A private-company tender offer is governed by three categories of documents:

  • Offer-to-purchase — the binding terms of the offer
  • Letter of transmittal — the seller’s election form (and, when signed, the seller’s commitment)
  • Disclosure package — financials, risk factors, FAQs, and ancillary materials

Read the offer-to-purchase first, then the letter of transmittal carefully before signing anything.

What the offer-to-purchase covers

  • Identity of the issuer and the buyer(s)
  • Eligibility criteria
  • Eligible securities (common, vested options, RSUs, etc.)
  • Price per share
  • Per-seller cap
  • Aggregate program size
  • Offer window (start and end)
  • Withdrawal rights
  • Allocation method (typically pro-rata)
  • Settlement timing and mechanics
  • Tax disclosures (with security-type-specific notes)
  • Conditions to closing
  • Risk factors
  • Information-agent contact
  • Paying-agent contact

This is the binding document. Anything in press coverage that contradicts it is wrong.

What the letter of transmittal covers

  • The seller’s identification
  • Confirmation of eligibility
  • The shares the seller is electing to tender
  • The seller’s tax certification (W-9 / W-8 series, etc.)
  • Wire/ACH instructions for proceeds
  • Representations and warranties (e.g., that the seller owns the shares free and clear)
  • Signature block

The signed letter of transmittal is the seller’s irrevocable election (subject to withdrawal rights during the offer window).

What the disclosure package covers

  • Recent financial information
  • Material developments since the last financing
  • Risk factors
  • FAQs
  • Worked examples (sometimes)
  • Cap-table or share-count summaries (sometimes)

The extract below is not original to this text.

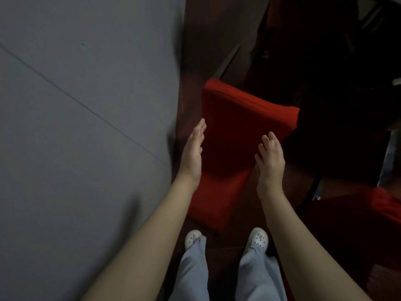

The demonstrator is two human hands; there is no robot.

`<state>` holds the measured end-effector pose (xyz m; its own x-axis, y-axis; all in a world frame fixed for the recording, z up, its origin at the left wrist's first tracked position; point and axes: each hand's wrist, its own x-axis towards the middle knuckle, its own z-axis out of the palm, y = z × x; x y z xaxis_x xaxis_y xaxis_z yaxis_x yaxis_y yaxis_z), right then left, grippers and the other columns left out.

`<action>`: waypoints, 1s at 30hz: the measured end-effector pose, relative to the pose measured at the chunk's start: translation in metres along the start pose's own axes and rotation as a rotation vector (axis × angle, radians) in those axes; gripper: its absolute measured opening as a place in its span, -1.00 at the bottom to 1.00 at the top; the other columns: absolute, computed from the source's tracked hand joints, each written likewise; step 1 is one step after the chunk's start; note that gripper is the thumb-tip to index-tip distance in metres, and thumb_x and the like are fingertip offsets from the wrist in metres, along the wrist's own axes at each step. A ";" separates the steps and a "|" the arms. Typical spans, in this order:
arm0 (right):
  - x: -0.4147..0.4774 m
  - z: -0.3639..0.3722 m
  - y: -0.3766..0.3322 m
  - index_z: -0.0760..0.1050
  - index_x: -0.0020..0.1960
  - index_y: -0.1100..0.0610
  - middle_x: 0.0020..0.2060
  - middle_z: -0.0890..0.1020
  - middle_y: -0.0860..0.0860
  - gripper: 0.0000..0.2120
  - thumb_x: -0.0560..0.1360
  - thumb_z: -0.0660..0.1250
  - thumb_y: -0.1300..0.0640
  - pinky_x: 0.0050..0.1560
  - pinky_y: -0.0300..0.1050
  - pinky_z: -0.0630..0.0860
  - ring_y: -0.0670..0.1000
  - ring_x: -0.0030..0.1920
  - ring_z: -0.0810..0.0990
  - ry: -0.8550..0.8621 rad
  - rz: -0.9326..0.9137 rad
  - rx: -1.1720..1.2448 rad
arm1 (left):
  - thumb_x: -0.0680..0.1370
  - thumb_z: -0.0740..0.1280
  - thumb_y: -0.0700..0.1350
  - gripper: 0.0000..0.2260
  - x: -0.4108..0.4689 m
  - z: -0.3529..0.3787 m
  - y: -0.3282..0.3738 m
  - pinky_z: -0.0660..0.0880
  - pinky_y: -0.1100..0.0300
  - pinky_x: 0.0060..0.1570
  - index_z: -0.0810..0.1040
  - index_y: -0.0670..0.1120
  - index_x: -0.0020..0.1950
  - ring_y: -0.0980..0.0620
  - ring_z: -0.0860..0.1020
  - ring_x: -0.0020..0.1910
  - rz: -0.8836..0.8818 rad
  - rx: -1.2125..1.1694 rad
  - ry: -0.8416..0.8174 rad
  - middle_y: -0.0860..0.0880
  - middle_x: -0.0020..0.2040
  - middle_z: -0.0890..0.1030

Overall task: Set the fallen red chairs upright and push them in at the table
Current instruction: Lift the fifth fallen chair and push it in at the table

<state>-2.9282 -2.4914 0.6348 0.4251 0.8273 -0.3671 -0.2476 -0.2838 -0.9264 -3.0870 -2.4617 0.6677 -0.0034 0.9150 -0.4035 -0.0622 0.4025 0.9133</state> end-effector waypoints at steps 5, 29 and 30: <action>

What sellers should specifically look for

  • The per-seller cap — express it as a percentage of vested holdings and as a hard share count
  • The eligibility definition for your security types
  • The withdrawal-rights language
  • The withholding treatment for any option exercise components
  • The wire/ACH mechanics — do not skip this part
  • The tender deadline in your time zone

What companies should make sure is in the package

  • A clear FAQ that anticipates the most-asked questions
  • Worked examples for vested common, vested NSOs, vested ISOs, and vested RSUs
  • A clean support inbox or hotline through the information agent
  • A direct pointer to where electronic elections are submitted

Educational reference only — read the actual documents for binding terms.